YAOUNDE, Cameroon, June 21 (UPI) -- The downed plane carrying Australian mining tycoon Ken Talbot and 10 others was found in Republic of the Congo Monday with no survivors, authorities said.
Michel Ambendet, head of the Congo's civil aviation, said the wreckage of the twin turboprop Casa C212 was found at Dima, about 19 miles from Yangadou, the Herald Sun in Melbourne reported.
While all 11 bodies had not yet been recovered, Cameroon Information Minister Tchiroma Bakary said: "The wreckage has been found in Congo. Unfortunately, there were no survivors."

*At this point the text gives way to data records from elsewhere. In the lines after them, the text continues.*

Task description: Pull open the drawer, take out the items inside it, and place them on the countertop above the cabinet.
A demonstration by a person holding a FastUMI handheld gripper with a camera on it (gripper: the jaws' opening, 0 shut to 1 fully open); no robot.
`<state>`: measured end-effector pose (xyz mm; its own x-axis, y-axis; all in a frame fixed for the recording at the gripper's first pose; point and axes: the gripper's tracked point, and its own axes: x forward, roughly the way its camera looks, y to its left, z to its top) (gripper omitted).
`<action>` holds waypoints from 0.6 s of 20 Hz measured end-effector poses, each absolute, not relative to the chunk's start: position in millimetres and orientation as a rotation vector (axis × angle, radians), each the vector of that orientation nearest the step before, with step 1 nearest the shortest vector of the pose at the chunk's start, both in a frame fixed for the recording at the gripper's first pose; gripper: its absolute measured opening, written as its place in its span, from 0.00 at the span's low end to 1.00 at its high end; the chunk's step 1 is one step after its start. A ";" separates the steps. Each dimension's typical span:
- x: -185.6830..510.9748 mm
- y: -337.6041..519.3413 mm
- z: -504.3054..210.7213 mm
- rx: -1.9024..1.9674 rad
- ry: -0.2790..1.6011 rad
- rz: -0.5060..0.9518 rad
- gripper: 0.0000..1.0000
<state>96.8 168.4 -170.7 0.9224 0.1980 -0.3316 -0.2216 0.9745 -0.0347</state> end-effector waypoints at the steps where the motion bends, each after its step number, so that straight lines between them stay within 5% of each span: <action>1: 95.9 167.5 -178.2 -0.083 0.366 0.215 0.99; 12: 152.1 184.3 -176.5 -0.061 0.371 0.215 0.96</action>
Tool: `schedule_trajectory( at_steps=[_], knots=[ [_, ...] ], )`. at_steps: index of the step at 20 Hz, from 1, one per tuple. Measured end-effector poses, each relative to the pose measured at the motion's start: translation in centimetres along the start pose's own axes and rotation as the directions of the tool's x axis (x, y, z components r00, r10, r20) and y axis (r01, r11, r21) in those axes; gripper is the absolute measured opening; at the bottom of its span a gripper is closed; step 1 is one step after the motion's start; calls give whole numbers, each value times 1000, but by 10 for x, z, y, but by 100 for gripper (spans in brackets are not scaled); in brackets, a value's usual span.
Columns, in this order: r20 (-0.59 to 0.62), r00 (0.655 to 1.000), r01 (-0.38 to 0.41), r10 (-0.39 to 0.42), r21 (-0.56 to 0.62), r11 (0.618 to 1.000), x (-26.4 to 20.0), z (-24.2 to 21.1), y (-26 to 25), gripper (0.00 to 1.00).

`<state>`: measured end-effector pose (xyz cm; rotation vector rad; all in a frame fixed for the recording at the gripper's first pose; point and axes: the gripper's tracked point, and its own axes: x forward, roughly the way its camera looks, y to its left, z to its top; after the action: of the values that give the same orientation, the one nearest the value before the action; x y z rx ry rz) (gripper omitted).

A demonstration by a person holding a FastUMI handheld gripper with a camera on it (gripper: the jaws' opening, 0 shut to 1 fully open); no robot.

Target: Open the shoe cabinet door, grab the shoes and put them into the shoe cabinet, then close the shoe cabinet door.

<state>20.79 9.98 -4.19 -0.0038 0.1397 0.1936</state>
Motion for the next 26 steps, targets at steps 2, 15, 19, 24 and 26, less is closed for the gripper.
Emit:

The newspaper said Talbot's Australian mining company, Sundance Resources, issued a statement saying it had been informed there were no survivors.
"The crash site has been secured, with two Sundance contractors and a representative of the French military remaining with the bodies," the company said.
The aircraft crashed in thick jungle Saturday while traveling from the Cameroon capital of Yaounde to Yangadou in Brazzaville, Republic of the Congo. Sundance has an iron ore mining project in the region.
Besides Talbot, 59, those on board included Sundance Chairman Geoff Wedlock, Chief Executive Officer Don Lewis, company secretary John Carr-Gregg, board directors John Jones and Craig Oliver, U.S. consultant Jeff Duff, Talbot assistant and French national Natasha Flason, two Britons and another French national, the Herald Sun said.